Flux, the debut collection from Vancouver poet Joe Denham, is written in the roughly hewn cadences of work and pain, an all-pervading awareness of mortality, and a quiet sense of the sacred.
The opening sequence of poems, “Night Haul, Morning Set,” explores life aboard a Pacific fishing boat, captured in a series of vividly evoked moments. “The day’s settling like till-silt/but I’ve got one last job to do: link/these skeins into one strong line we can use,” he writes, at once a plainspoken description of the close of day and a statement of poetic purpose.

The settings in this debut collection range from those fishing boats to the streets and alleys of Vancouver. Denham is as comfortable with the daily violence – psychic and actual – of urban life as he is with the small-town world of boats and lines in the water. Junkies and garbage strikes are as strikingly, and lovingly, depicted as “a lakeshore lined with alder, maple, fir.” The pastoral is juxtaposed against a world “ripped on caffeine … lush on home wine and the perfume of a young woman.”

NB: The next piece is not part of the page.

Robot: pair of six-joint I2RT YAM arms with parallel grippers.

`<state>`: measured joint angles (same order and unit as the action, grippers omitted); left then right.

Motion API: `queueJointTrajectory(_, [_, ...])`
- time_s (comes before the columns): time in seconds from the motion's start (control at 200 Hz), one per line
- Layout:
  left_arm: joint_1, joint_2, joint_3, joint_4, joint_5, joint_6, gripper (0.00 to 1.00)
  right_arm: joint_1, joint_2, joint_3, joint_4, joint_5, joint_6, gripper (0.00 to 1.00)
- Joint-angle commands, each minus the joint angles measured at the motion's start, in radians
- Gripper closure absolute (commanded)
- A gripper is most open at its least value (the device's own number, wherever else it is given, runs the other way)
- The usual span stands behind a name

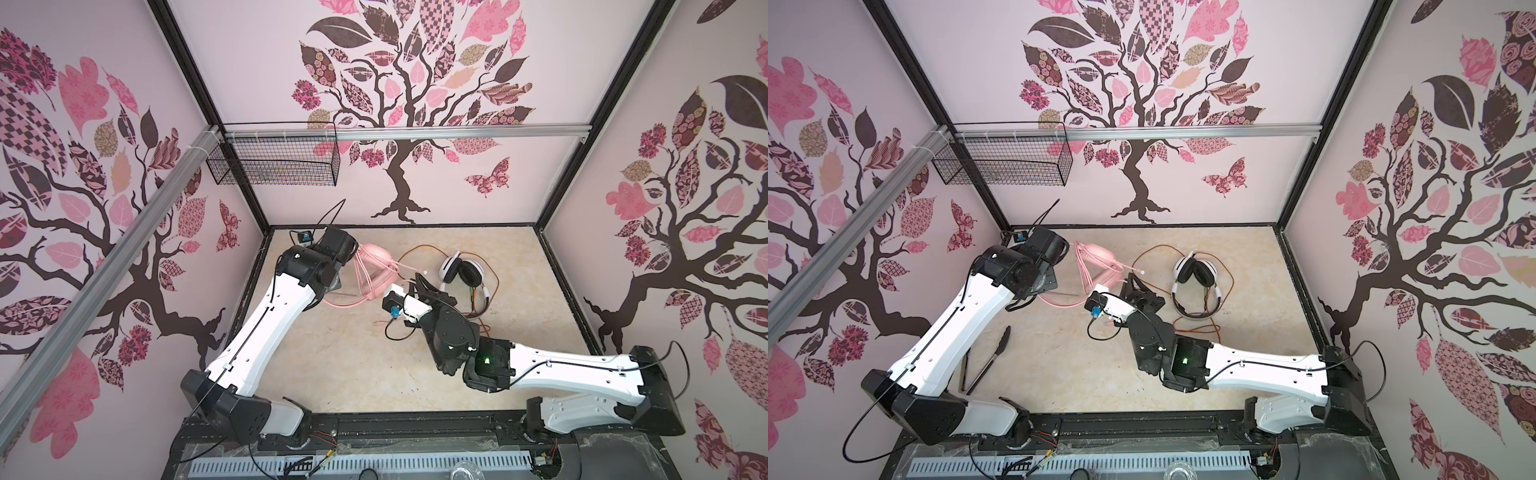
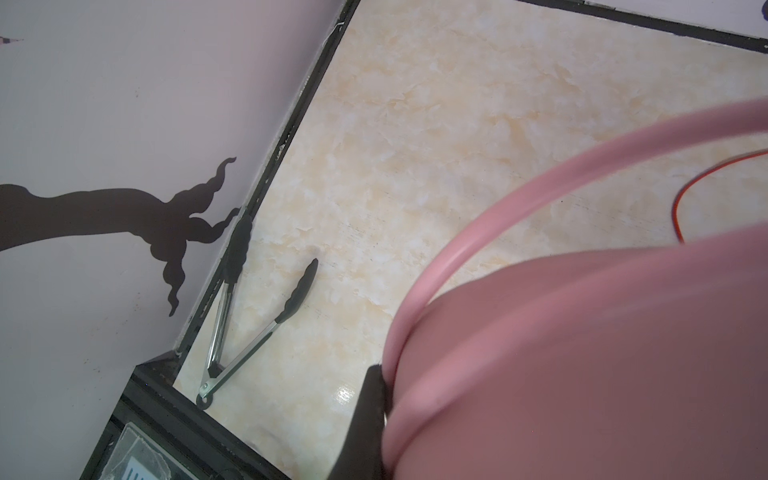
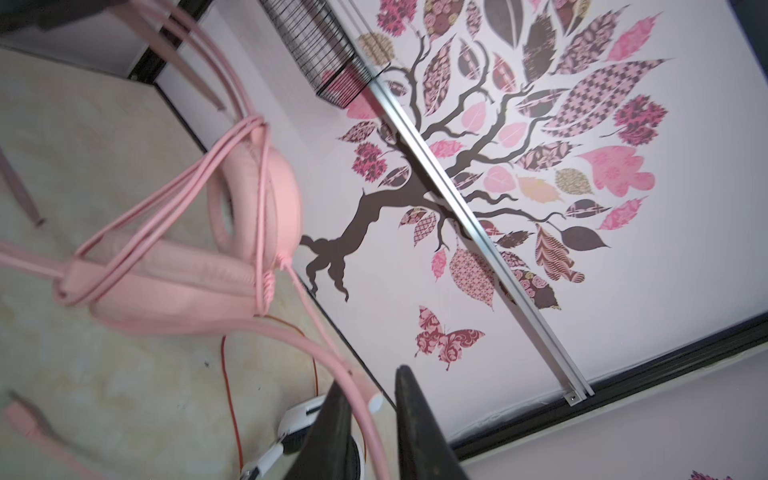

Denham wears his predecessors well. One can hear faint echoes of Purdy and Patrick Lane in the tight, muscular voice, while such poems as “Dowsing” echo with Seamus Heaney. Yet Denham’s voice remains his own. His self-awareness is sometimes too keen, but one expects that in a debut collection. There is also a tendency to settle for generalization over specificity – “Dowsing” would be stronger if the vagueness of lines like “incurable by homeopathy, herbalism, even/orthodox medicine” were grounded in specifics.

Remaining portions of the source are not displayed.